Yemen'deki Husilerin Kızıldeniz'deki eylemleri neticesinde dünya deniz ticareti büyük bir stres altına girdi. Uzun süredir devam eden saldırılar yük taşıma ücreti olan navlun fiyatlarını da etkilerken, bu durumun Türkiye'deki enflasyona etkisi ölçüldü. Denizcilik Genel Müdürlüğü tarafından hazırlanan raporda, "Türkiye, çeşitli endüstriyel ve tüketim mallarını ithal ettiği için, navlun oranlarındaki artış bu malların maliyetini artırabilir. Örneğin, ithalat maliyetlerindeki yüzde 10'luk bir artış, Türkiye'nin yıllık enflasyon oranına yüzde 0.5-1 arasında ek bir yük getirebilir" denildi.
YÜZDE 40 UZATIYOR
Husilerin Kızıldeniz ve Yemen açıklarında ticari gemilere yönelik artan saldırıları, küresel deniz ticaretini büyük bir stres altına soktu.
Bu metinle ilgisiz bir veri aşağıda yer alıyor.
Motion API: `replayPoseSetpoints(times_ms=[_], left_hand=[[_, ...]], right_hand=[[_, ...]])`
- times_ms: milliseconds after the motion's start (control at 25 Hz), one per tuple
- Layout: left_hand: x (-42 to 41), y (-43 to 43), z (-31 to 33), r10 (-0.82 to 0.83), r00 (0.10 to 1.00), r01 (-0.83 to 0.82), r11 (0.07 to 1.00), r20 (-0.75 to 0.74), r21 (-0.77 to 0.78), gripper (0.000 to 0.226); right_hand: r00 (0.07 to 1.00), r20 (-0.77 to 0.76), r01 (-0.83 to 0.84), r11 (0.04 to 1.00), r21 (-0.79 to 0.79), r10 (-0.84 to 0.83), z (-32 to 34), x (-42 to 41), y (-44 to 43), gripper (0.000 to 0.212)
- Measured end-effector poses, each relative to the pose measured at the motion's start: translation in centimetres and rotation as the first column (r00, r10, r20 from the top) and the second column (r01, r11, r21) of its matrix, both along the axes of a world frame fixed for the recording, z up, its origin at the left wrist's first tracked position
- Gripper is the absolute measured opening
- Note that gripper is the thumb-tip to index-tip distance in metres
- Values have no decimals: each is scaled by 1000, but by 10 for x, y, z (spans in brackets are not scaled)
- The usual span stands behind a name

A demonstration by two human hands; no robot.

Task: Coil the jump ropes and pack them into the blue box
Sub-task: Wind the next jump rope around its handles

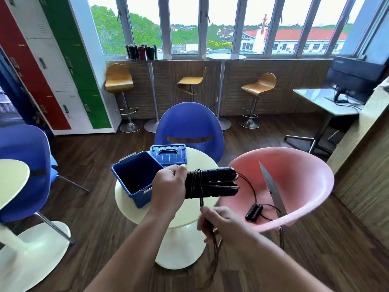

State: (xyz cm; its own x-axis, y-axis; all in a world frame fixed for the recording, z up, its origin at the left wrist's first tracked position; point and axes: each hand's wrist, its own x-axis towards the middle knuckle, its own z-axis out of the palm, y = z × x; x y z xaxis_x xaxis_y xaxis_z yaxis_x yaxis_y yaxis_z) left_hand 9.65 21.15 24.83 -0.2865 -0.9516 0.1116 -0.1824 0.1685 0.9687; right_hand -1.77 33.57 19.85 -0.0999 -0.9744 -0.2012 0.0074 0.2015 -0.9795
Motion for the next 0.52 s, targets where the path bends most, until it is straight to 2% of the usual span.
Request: replayPoseSetpoints(times_ms=[40,160,240,320,400,520], left_hand=[[1,2,3,-62,998,63,998,-18,26,44],[8,3,10,-307,950,305,951,56,46,35],[13,0,10,-472,869,471,881,147,43,31],[20,-5,6,-566,772,578,814,288,52,30],[28,-12,3,-532,724,582,813,439,25,28],[37,-22,3,-327,743,491,859,584,-143,30]], right_hand=[[999,-31,-33,999,17,33,3,-13,-1,44],[939,-313,-101,985,138,140,19,-50,-9,16],[895,-375,-191,967,169,243,37,-63,-23,11],[814,-480,-259,944,204,327,59,-68,-36,17],[818,-483,-233,947,221,313,76,-71,-44,16],[875,-432,-158,972,172,219,92,-58,-46,14]])
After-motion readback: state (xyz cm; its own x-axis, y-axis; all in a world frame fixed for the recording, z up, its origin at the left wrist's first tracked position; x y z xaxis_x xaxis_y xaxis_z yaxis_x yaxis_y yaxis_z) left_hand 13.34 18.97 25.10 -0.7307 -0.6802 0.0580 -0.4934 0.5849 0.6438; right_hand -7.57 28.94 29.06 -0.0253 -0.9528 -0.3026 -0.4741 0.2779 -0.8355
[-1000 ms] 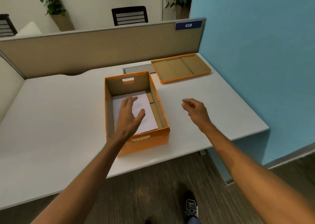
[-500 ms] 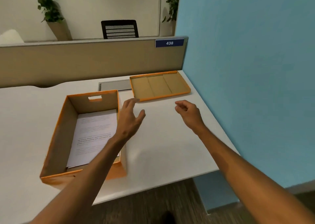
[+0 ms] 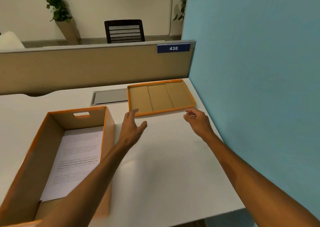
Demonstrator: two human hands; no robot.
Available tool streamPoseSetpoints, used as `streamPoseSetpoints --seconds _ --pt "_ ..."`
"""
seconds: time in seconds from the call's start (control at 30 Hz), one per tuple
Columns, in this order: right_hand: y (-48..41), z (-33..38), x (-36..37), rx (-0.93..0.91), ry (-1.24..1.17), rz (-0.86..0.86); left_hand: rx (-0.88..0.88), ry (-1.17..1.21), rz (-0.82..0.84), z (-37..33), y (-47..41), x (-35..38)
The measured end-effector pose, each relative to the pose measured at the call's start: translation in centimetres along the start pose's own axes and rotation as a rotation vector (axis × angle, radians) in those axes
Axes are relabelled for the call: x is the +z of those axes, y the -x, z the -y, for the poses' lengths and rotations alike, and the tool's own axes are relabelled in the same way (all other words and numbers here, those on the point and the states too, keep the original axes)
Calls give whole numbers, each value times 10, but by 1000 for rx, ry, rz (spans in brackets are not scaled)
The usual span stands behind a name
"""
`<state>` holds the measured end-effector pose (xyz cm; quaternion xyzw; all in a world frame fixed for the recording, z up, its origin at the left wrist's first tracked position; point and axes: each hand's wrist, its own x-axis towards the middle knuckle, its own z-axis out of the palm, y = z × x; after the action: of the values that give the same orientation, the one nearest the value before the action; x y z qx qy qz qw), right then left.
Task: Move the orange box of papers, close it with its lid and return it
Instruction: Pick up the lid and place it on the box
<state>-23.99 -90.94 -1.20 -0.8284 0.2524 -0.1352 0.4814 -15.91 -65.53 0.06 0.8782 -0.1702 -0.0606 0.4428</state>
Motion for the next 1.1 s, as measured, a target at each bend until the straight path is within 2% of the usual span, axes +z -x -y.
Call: streamPoseSetpoints --seconds 0.43,0.57,0.9,1.1 --pt "-144 -67 21 169 167 16 -296 -17 28 74 -135 52" --pt "-177 -84 25 221 184 -73 -370 -27 11 90 -157 59" --pt "-220 -105 33 433 75 -45 -569 30 -61 116 -189 70" --pt "-225 -101 33 450 -3 -115 -569 156 -134 114 -189 67"
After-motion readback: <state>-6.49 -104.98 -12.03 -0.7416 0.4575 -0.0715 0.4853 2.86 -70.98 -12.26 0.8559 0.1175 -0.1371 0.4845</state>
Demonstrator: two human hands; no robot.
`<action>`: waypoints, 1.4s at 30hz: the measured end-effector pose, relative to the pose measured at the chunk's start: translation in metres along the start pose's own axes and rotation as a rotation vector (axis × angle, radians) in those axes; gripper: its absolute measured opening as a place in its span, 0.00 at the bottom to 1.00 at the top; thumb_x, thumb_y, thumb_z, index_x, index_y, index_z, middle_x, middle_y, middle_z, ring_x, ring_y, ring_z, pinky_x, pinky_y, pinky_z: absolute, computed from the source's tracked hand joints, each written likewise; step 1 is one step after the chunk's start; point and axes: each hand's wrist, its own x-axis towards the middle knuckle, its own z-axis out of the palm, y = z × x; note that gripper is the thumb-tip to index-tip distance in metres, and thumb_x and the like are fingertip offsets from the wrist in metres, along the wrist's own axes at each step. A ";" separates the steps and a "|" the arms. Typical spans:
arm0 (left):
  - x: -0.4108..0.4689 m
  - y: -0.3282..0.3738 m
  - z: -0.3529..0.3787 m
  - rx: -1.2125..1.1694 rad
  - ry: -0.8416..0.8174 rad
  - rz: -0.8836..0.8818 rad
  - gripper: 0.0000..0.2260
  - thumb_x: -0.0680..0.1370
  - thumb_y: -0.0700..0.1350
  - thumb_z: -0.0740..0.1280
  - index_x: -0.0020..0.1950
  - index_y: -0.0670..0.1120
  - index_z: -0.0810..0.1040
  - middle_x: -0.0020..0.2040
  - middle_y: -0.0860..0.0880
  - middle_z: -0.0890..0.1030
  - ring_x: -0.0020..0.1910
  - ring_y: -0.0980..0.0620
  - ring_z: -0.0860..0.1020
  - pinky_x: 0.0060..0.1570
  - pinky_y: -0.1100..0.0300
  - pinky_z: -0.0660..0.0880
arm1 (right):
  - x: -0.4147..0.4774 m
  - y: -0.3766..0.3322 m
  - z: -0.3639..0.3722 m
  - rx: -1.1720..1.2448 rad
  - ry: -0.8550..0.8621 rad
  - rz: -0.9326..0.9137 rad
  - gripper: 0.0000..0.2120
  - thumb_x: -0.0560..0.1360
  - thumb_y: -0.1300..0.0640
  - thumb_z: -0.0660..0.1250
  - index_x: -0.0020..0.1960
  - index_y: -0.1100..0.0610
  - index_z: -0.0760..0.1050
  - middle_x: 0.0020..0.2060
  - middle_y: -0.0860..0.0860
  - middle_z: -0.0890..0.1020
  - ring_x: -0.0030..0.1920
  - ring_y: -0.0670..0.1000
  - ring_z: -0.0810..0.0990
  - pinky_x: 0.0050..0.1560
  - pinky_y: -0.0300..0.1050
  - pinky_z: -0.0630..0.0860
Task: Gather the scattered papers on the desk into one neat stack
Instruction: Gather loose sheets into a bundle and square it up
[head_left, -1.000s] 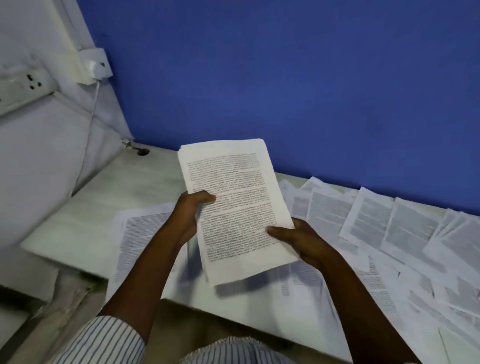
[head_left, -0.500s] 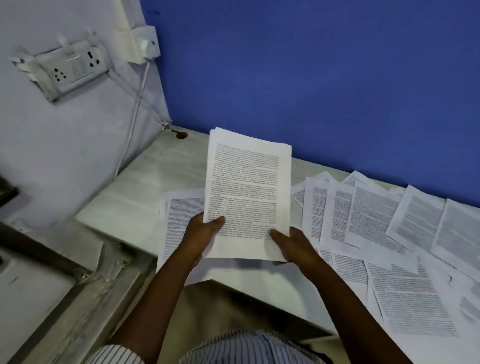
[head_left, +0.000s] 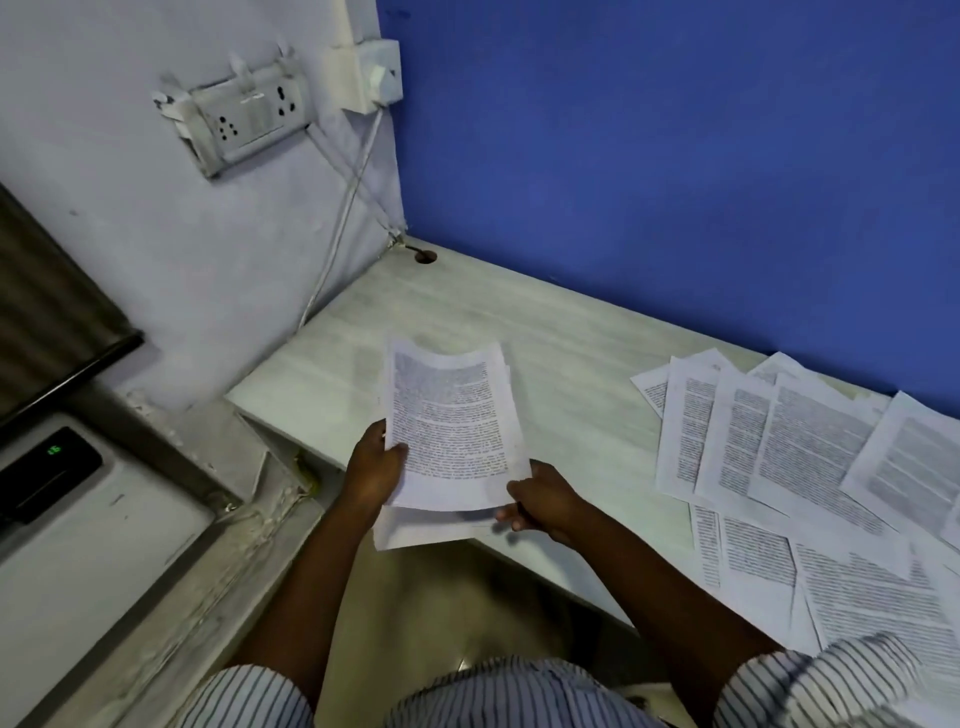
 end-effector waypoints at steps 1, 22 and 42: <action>0.004 -0.004 -0.002 0.031 -0.002 -0.035 0.19 0.80 0.36 0.63 0.72 0.43 0.71 0.67 0.43 0.77 0.63 0.43 0.77 0.66 0.47 0.73 | 0.004 0.000 0.004 0.005 0.001 0.022 0.17 0.78 0.69 0.53 0.62 0.61 0.73 0.42 0.61 0.83 0.35 0.56 0.82 0.34 0.48 0.81; -0.022 -0.009 0.130 0.212 -0.182 0.080 0.13 0.79 0.43 0.67 0.64 0.47 0.77 0.61 0.49 0.80 0.60 0.47 0.78 0.65 0.51 0.73 | -0.036 0.108 -0.098 -0.194 0.709 -0.022 0.12 0.74 0.59 0.70 0.57 0.60 0.76 0.53 0.54 0.80 0.52 0.51 0.78 0.53 0.39 0.69; 0.001 0.052 0.360 0.466 -0.492 0.001 0.29 0.75 0.48 0.72 0.72 0.42 0.65 0.59 0.46 0.78 0.61 0.45 0.76 0.60 0.58 0.70 | 0.001 0.104 -0.298 -0.574 0.927 0.216 0.33 0.73 0.41 0.69 0.69 0.59 0.64 0.66 0.56 0.70 0.67 0.58 0.68 0.62 0.57 0.71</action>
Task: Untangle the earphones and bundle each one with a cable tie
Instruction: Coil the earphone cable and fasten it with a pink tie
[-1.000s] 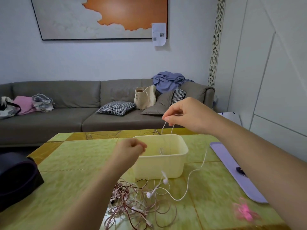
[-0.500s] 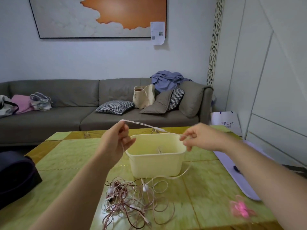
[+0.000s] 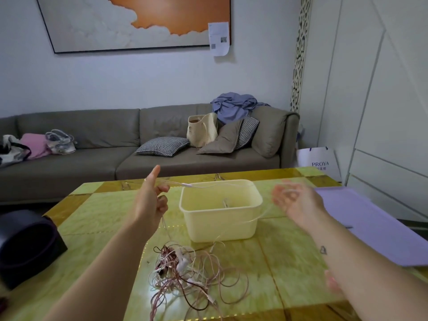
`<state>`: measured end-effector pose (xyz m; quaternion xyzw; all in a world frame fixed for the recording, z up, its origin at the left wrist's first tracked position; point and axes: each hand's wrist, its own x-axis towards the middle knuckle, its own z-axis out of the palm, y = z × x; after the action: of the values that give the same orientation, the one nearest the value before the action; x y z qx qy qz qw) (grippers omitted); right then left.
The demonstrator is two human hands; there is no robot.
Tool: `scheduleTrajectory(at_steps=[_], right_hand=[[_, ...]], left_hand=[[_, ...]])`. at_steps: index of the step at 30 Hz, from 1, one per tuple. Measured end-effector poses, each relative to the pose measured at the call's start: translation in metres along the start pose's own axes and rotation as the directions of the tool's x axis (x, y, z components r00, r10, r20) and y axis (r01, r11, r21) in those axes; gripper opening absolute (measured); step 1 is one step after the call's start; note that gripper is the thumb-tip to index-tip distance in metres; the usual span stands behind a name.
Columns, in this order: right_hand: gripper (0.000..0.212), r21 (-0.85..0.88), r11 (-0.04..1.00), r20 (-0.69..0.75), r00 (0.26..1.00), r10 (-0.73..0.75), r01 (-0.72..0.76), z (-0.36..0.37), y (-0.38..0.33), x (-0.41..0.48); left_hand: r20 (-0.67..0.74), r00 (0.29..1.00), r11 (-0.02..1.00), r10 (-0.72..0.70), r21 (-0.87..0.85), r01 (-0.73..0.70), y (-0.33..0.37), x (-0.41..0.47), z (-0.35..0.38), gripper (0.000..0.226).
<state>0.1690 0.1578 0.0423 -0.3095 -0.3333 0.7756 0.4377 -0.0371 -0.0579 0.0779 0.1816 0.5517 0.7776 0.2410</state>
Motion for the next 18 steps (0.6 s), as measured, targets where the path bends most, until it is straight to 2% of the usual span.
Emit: scheduleTrajectory(at_steps=[2, 3, 5, 7, 9, 11, 13, 15, 16, 18], right_hand=[[0.045, -0.099, 0.954, 0.088, 0.958, -0.275, 0.283, 0.028, -0.020, -0.003], [0.045, -0.220, 0.877, 0.158, 0.903, -0.400, 0.427, 0.040, -0.030, -0.008], [0.042, -0.426, 0.592, 0.360, 0.729, -0.583, 0.684, 0.059, -0.047, -0.017], [0.039, -0.460, 0.329, 0.540, 0.554, -0.634, 0.825, 0.077, -0.062, -0.026], [0.038, -0.395, 0.162, 0.642, 0.398, -0.655, 0.904, 0.096, -0.075, -0.035], [0.042, -0.355, 0.027, 0.703, 0.286, -0.651, 0.934, 0.108, -0.086, -0.043], [0.044, -0.365, -0.066, 0.735, 0.244, -0.632, 0.929, 0.114, -0.096, -0.049], [0.043, -0.380, -0.093, 0.744, 0.244, -0.622, 0.920, 0.116, -0.103, -0.056], [0.042, -0.390, -0.041, 0.743, 0.288, -0.604, 0.920, 0.116, -0.105, -0.057], [0.039, -0.482, 0.099, 0.727, 0.461, -0.509, 0.871, 0.114, -0.106, -0.055]], left_hand=[[0.037, 0.998, 0.992, 0.049, 0.115, -0.053, -0.001, -0.001, 0.004, 0.033], [0.057, 0.996, 0.986, 0.062, 0.154, -0.070, -0.001, -0.002, 0.006, 0.033], [0.091, 0.993, 0.974, 0.072, 0.207, -0.090, -0.001, 0.000, 0.011, 0.033], [0.111, 0.990, 0.967, 0.082, 0.231, -0.105, 0.000, 0.002, 0.017, 0.032], [0.122, 0.988, 0.971, 0.095, 0.209, -0.119, 0.003, 0.002, 0.023, 0.031], [0.146, 0.983, 0.981, 0.115, 0.140, -0.135, 0.010, 0.002, 0.030, 0.034], [0.188, 0.973, 0.988, 0.130, 0.056, -0.143, 0.021, -0.001, 0.038, 0.037], [0.242, 0.961, 0.990, 0.133, 0.017, -0.141, 0.035, -0.005, 0.047, 0.040], [0.272, 0.953, 0.989, 0.131, 0.024, -0.143, 0.041, -0.007, 0.051, 0.041], [0.342, 0.933, 0.988, 0.113, 0.059, -0.141, 0.052, -0.012, 0.059, 0.046]])
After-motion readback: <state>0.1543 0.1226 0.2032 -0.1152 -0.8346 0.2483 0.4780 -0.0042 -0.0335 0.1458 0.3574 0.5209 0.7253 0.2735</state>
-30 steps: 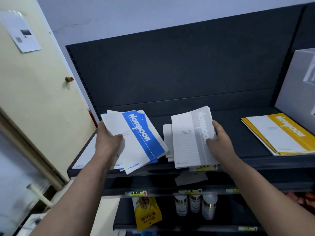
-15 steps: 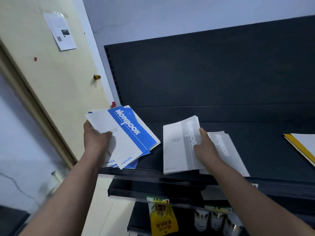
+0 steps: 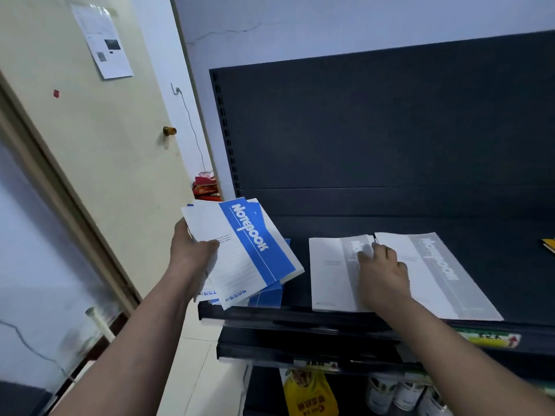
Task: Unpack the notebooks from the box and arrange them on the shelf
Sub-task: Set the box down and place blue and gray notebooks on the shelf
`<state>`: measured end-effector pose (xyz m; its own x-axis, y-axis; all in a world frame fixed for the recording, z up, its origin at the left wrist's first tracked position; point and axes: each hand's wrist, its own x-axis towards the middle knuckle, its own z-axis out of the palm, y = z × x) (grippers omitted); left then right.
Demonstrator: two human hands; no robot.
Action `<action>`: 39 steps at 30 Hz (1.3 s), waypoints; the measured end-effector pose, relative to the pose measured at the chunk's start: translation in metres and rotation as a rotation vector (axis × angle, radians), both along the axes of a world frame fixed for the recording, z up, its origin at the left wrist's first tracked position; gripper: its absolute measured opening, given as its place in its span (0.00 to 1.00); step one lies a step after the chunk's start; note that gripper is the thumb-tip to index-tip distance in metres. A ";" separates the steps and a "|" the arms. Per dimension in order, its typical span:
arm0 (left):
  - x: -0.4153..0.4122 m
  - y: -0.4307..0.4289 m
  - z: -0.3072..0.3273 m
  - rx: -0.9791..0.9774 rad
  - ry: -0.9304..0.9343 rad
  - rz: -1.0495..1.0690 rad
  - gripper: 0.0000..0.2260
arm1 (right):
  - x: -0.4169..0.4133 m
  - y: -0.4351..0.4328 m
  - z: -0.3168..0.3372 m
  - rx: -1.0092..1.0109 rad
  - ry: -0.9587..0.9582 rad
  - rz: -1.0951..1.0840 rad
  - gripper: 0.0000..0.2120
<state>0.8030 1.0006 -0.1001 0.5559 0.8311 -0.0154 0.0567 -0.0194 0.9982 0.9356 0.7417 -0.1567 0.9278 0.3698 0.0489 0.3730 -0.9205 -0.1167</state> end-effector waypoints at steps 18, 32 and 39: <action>0.043 0.039 -0.017 0.467 0.576 -0.360 0.25 | -0.023 0.050 0.003 0.095 -0.039 0.266 0.23; 0.048 0.049 -0.047 0.491 0.757 -0.430 0.24 | -0.035 0.085 -0.006 0.031 -0.066 0.275 0.18; 0.045 0.053 -0.051 0.594 0.825 -0.356 0.21 | -0.040 0.091 -0.008 -0.057 -0.011 0.288 0.25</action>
Ticari gemilerin Süveyş Kanalı yerine Ümit Burnu'nu tercih etmek zorunda kalmasının seyir mesafelerini yaklaşık 3 bin 500 deniz mili artırdığı belirtilirken, "Örneğin Asya'dan Avrupa'ya Süveyş Kanalı yerine Ümit Burnu üzerinden gitmek, Singapur'dan Rotterdam'a olan yolculuğu neredeyse yüzde 40 oranında uzatacaktır. Bu da sefer sürelerinin 10 gün uzayacağı anlamına gelmektedir. Ayrıca Pekin-Londra hattı Süveyş kanalından 35 gün 7 saat sürmekteyken aynı hat Ümit Burnu'nun kullanılması durumunda 45 gün 22 saat olarak hesaplanmaktadır" denildi.
LİMANLARI VURDU
Özellikle Asya ve Avrupa limanlarındaki gecikmelerin bu bölgeler arasındaki ticaret yollarında ciddi etkiler yarattığının ve navlun oranlarının yükselmeye devam etmesinin beklendiğinin ifade edildiği raporda, "Bu veriler ışığında, Türkiye'nin bu artan navlun oranlarından nasıl etkileneceğini incelemek önemlidir. Türkiye, stratejik konumu ve gelişen ekonomisi ile küresel ticaretin önemli aktörlerinden biridir. Ancak, yükselen navlun oranları Türkiye'nin dış ticaret maliyetlerini artırabilir ve bu durum, ülke ekonomisi üzerinde çeşitli etkiler yaratabilir. Türkiye, çeşitli endüstriyel ve tüketim mallarını ithal etmekte olup, navlun oranlarındaki artış bu malların maliyetini artırabilir. Örneğin, ithalat maliyetlerindeki yüzde 10'luk bir artış, Türkiye'nin yıllık enflasyon oranına yüzde 0.5-1 arasında ek bir yük getirebilir. Özellikle enerji ve hammadde ithalatında yaşanacak maliyet artışları, üretim maliyetlerini artırarak sanayi sektörünü olumsuz etkileyebilir" denildi. Türkiye'nin ihracat yaptığı bölgelerdeki navlun maliyetlerinin artmasının, Türk ihracatçılarının rekabet gücünü olumsuz etkilediğine işaret edilen raporda, "Yüksek navlun maliyetleri, ihracat ürünlerinin nihai fiyatlarını artırabilir ve bu da uluslararası pazarlarda rekabet dezavantajı yaratabilir. Örneğin, navlun oranlarındaki yüzde 20-30'luk bir artış bile, ihracatçıların toplam nakliye maliyetlerini önemli ölçüde artırabilir" değerlendirmesinde bulunuldu.